But in reality, it’s harder to rise above your class in the United States than in just about any other developed country; economic mobility is much more possible in places like Japan, Germany and Australia.

Class myth number 4: With talent and hard work, you can rise above your class.

It’s a tale as old as Horatio Alger: Anyone can make it in America, no matter their upbringing. As CNN put the notion , “Through hard work and perseverance, even the poorest people can make it to middle class or above.”

But actually, it’s hard to rise above your income level. In cities such as Atlanta, New York and Washington, a child raised in a poor family has a less than 10 percent chance of becoming wealthy in his or her lifetime. It’s not much better in other parts of the country.

Class myth number 5: Class oppression isn’t as significant as racial oppression.

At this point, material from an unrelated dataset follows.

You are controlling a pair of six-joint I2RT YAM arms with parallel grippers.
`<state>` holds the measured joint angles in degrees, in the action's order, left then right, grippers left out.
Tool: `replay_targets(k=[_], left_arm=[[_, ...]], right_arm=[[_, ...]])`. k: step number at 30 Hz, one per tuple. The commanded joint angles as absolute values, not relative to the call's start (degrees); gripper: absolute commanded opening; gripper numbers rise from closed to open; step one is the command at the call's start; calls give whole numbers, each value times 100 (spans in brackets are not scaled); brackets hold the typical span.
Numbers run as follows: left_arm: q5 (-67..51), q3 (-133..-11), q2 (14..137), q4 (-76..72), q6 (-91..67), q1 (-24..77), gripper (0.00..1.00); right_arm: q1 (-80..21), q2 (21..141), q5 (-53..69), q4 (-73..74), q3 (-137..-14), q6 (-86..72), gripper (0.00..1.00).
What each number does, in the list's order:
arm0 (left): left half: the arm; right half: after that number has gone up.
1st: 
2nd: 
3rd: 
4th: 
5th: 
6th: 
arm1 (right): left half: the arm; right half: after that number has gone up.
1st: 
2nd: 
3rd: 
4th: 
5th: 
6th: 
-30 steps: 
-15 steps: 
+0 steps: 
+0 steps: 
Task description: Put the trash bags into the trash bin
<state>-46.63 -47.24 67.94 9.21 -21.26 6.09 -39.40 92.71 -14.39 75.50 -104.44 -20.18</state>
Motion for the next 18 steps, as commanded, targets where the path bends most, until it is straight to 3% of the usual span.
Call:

Class power takes many forms. Its enduring force, its ability to project hatred toward the lower classes, was best summed up by two presidents 175 years apart. In 1790, then-Vice President John Adams argued that Americans not only scrambled to get ahead; they needed someone to disparage. “There must be one, indeed, who is the last and lowest of the human species,” he wrote. Lyndon Johnson came to the same conclusion in explaining the racism of poor whites: “If you can convince the lowest white man he’s better than the best colored man, he won’t notice you’re picking his pocket. Hell, give him somebody to look down on, and he’ll empty his pockets for you.”

There is, of course, a lot more that can be said about class in the United States, including the fact that not everything in politics can or should be reduced to class.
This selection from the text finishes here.